Work instruction: Write the records out once more, exactly as they are given.

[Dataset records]
==============================

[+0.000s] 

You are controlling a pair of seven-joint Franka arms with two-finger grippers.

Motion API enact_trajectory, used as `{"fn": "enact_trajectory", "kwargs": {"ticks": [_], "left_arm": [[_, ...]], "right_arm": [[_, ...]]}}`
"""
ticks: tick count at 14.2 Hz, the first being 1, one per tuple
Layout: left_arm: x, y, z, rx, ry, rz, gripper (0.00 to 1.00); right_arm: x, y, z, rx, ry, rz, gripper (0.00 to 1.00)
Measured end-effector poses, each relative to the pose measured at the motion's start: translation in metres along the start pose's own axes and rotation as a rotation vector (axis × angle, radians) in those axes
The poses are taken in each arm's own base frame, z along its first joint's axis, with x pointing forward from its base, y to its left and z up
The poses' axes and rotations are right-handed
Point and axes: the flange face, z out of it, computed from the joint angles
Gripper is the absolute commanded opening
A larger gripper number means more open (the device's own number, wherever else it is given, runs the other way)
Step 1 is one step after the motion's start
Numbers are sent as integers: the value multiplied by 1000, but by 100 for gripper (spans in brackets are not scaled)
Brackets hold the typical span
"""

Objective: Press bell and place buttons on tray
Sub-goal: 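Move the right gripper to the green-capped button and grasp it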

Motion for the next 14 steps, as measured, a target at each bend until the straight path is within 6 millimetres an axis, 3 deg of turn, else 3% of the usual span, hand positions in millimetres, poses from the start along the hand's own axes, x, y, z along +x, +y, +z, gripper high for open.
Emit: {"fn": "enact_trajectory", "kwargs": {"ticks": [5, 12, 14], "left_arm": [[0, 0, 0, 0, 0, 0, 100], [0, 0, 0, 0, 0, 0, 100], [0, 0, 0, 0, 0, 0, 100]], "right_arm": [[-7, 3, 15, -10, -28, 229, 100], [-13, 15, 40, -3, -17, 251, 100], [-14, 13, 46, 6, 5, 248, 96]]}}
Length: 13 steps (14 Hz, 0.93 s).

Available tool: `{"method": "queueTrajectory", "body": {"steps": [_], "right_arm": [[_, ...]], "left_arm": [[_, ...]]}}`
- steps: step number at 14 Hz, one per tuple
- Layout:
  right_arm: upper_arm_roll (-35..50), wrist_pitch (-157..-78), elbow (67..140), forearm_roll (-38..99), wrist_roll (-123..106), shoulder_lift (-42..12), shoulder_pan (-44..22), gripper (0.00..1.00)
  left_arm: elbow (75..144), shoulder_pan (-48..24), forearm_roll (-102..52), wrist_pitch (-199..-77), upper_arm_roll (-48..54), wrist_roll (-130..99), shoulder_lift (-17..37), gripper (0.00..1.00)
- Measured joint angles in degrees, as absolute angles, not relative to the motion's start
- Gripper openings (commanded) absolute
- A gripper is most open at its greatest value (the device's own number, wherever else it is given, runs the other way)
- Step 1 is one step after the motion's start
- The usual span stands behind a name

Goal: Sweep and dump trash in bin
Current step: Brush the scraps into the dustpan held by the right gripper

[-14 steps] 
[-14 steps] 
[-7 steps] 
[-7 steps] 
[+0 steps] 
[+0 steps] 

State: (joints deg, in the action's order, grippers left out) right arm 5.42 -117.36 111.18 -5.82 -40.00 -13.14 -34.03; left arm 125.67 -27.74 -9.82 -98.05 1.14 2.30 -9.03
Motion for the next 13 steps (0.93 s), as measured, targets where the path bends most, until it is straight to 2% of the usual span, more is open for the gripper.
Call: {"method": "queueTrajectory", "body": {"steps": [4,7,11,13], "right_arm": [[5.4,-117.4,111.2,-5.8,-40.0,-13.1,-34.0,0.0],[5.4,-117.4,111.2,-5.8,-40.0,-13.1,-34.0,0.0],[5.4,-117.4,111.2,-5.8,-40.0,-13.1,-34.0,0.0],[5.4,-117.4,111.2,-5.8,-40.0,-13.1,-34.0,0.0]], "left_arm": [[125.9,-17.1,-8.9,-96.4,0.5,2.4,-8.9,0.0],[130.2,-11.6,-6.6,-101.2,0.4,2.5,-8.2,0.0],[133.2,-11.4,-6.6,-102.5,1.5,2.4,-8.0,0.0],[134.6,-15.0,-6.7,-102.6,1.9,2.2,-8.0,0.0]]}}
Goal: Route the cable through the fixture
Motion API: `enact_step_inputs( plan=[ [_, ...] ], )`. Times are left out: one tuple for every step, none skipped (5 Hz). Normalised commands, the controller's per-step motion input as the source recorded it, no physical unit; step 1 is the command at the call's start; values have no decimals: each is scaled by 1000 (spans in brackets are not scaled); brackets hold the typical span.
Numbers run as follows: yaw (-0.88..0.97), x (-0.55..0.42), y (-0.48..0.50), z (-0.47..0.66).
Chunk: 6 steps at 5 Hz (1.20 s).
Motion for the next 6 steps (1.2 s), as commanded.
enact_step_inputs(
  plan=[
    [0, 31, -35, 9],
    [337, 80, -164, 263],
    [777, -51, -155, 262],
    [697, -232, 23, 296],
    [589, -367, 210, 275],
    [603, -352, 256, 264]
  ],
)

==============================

Expected answer:
[+0.000s] 

You are controlling a pair of seven-joint Franka arms with two-finger grippers.

Motion API enact_trajectory, used as `{"fn": "enact_trajectory", "kwargs": {"ticks": [_], "left_arm": [[_, ...]], "right_arm": [[_, ...]]}}`
"""
ticks: tick count at 14.2 Hz, the first being 1, one per tuple
Layout: left_arm: x, y, z, rx, ry, rz, gripper (0.00 to 1.00); right_arm: x, y, z, rx, ry, rz, gripper (0.00 to 1.00)
Measured end-effector poses, each relative to the pose measured at the motion's start: translation in metres along the start pose's own axes and rotation as a rotation vector (axis × angle, radians) in those axes
The poses are taken in each arm's own base frame, z along its first joint's axis, with x pointing forward from its base, y to its left and z up
The poses' axes and rotations are right-handed
Point and axes: the flange face, z out of it, computed from the joint angles
Gripper is the absolute commanded opening
A larger gripper number means more open (the device's own number, wherever else it is given, runs the other way)
Step 1 is one step after the motion's start
Numbers are sent as integers: the value multiplied by 1000, but by 100 for gripper (spans in brackets are not scaled)
Brackets hold the typical span
"""

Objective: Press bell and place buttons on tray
Sub-goal: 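Move the right gripper to the green-capped button and grasp it
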
Motion for the next 14 steps, as measured, a target at each bend until the straight path is within 6 millimetres an axis, 3 deg of turn, else 3% of the usual span, hand positions in millimetres, poses from the start along the hand's own axes, x, y, z along +x, +y, +z, gripper high for open.
Emit: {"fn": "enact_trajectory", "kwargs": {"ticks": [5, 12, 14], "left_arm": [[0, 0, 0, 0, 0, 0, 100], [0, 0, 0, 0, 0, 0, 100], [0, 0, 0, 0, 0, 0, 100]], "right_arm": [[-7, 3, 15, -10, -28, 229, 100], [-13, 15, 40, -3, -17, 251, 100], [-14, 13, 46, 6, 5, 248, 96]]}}
Length: 13 steps (14 Hz, 0.93 s).

Available tool: `{"method": "queueTrajectory", "body": {"steps": [_], "right_arm": [[_, ...]], "left_arm": [[_, ...]]}}`
- steps: step number at 14 Hz, one per tuple
- Layout:
  right_arm: upper_arm_roll (-35..50), wrist_pitch (-157..-78), elbow (67..140), forearm_roll (-38..99), wrist_roll (-123..106), shoulder_lift (-42..12), shoulder_pan (-44..22), gripper (0.00..1.00)
  left_arm: elbow (75..144), shoulder_pan (-48..24), forearm_roll (-102..52), wrist_pitch (-199..-77), upper_arm_roll (-48..54), wrist_roll (-130..99), shoulder_lift (-17..37), gripper (0.00..1.00)
- Measured joint angles in degrees, as absolute angles, not relative to the motion's start
- Gripper openings (commanded) absolute
- A gripper is most open at its greatest value (the device's own number, wherever else it is given, runs the other way)
- Step 1 is one step after the motion's start
- The usual span stands behind a name

Goal: Sweep and dump trash in bin
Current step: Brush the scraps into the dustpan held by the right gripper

[-14 steps] 
[-14 steps] 
[-7 steps] 
[-7 steps] 
[+0 steps] 
[+0 steps] 

State: (joints deg, in the action's order, grippers left out) right arm 5.42 -117.36 111.18 -5.82 -40.00 -13.14 -34.03; left arm 125.67 -27.74 -9.82 -98.05 1.14 2.30 -9.03
Motion for the next 13 steps (0.93 s), as measured, targets where the path bends most, until it is straight to 2% of the usual span, more is open for the gripper.
Call: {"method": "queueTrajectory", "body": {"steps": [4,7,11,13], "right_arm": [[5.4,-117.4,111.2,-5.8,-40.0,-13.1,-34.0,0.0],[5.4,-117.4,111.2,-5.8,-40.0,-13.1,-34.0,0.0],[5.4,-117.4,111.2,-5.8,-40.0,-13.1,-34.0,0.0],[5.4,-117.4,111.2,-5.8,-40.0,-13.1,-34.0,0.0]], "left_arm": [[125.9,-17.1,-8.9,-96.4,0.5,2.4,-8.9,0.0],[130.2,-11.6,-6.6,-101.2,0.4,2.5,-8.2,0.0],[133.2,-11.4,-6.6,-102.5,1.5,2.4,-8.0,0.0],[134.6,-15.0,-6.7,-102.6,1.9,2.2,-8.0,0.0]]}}
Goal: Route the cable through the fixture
Motion API: `enact_step_inputs( plan=[ [_, ...] ], )`. Times are left out: one tuple for every step, none skipped (5 Hz). Normalised commands, the controller's per-step motion input as the source recorded it, no physical unit; step 1 is the command at the call's start; values have no decimals: each is scaled by 1000 (spans in brackets are not scaled); brackets hold the typical span.
Numbers run as follows: yaw (-0.88..0.97), x (-0.55..0.42), y (-0.48..0.50), z (-0.47..0.66).
Chunk: 6 steps at 5 Hz (1.20 s).
Motion for the next 6 steps (1.2 s), as commanded.
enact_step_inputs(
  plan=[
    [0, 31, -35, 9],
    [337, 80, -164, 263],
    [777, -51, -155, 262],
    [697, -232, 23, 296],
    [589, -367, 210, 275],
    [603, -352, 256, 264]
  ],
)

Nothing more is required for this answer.